Effizienzverlust durch Verschmutzung – die häufig unterschätzte Gefahr
Viele Betreiber von Solaranlagen glauben, dass Regen ausreicht, um Photovoltaikmodule sauber zu halten. Doch die Realität sieht anders aus: Staub, Pollen, Vogelkot, Moos und Algen bilden mit der Zeit eine diffuse Schicht auf der Glasoberfläche, die das einfallende Sonnenlicht streut und absorbiert. Besonders in ländlichen Regionen wie um Braunschweig und Hannover, wo Landwirtschaft und Natur in unmittelbarer Nähe liegen, setzt sich dieser Schmutz schneller ab als in rein urbanen Gebieten.

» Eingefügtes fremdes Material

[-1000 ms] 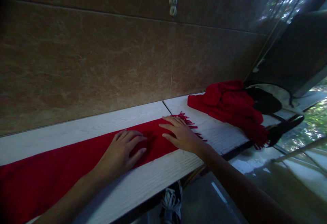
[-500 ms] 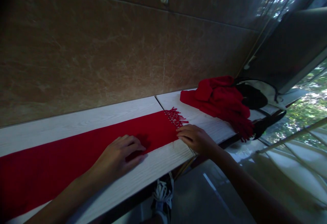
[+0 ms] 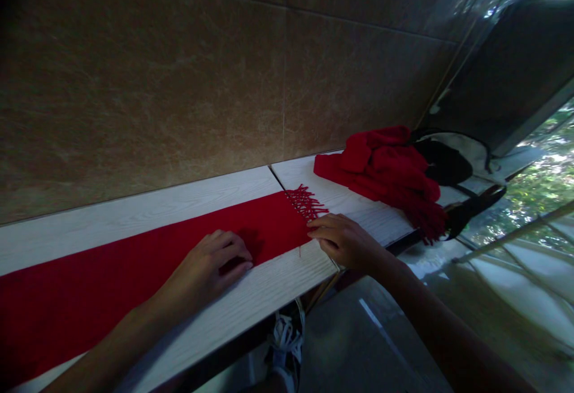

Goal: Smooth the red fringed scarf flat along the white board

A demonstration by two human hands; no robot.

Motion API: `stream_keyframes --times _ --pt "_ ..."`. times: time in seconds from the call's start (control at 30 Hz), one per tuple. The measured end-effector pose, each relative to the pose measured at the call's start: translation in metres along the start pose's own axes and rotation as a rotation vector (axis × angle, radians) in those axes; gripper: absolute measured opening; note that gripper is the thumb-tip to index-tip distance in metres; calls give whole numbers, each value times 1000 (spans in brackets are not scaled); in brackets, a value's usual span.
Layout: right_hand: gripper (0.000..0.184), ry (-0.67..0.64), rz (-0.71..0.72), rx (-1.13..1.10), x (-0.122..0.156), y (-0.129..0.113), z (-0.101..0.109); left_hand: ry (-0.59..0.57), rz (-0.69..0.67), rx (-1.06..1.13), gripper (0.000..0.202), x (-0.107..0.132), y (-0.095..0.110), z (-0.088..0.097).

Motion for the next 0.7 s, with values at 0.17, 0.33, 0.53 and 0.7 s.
stream_keyframes --times 0.17,0.33,0.53,0.7 --pt "35 -33 109 149 2 -5 13 -111 -77 -16 45 6 -3 -6" --pt "38 115 -26 147 -15 -8 15 -227 4 7 58 5 4 -6" --pt "52 19 -244 37 -83 -43 -49 -65 154 68 55 12 -16 47" --pt "60 -266 -267 212 -96 -57 -106 18 473 -228 61 94 -102 122"
Point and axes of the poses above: each hand's wrist, its own x-axis away from the middle knuckle, its own z-axis out of the back of the hand, y = z × x, the point moved 4 cm from there along -x, towards the middle knuckle, and after that the axes turned 12 degrees about y, right-handed, at the moved point
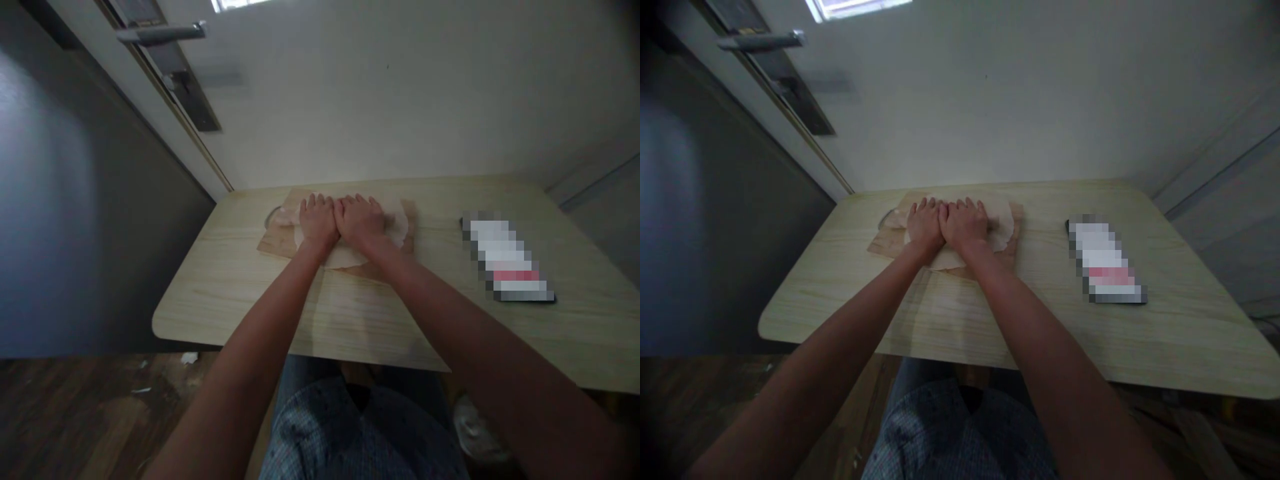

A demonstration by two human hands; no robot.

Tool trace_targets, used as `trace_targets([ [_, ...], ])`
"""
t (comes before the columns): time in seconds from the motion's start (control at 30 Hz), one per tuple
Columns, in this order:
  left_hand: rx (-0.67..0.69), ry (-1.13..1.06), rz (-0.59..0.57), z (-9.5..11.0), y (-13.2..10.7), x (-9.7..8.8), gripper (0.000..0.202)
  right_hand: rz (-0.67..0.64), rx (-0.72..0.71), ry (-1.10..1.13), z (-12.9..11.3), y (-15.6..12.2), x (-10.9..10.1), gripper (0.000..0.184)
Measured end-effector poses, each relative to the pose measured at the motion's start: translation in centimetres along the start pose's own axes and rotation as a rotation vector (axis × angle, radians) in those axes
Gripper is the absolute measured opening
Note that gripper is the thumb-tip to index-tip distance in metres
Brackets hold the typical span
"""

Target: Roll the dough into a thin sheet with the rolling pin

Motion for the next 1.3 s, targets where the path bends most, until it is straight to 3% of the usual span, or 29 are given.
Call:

Studien des Fraunhofer-Instituts für Solare Energiesysteme zeigen, dass verschmutzte Module je nach Verschmutzungsgrad und Dauer 5 % bis 30 % weniger Strom erzeugen als saubere Module. Bei einer 20-kWp-Anlage auf einem Gewerbedach bedeutet das im worst case einen Jahresverlust von mehreren tausend Kilowattstunden – Geld, das sich durch regelmäßige professionelle Reinigung direkt einsparen lässt.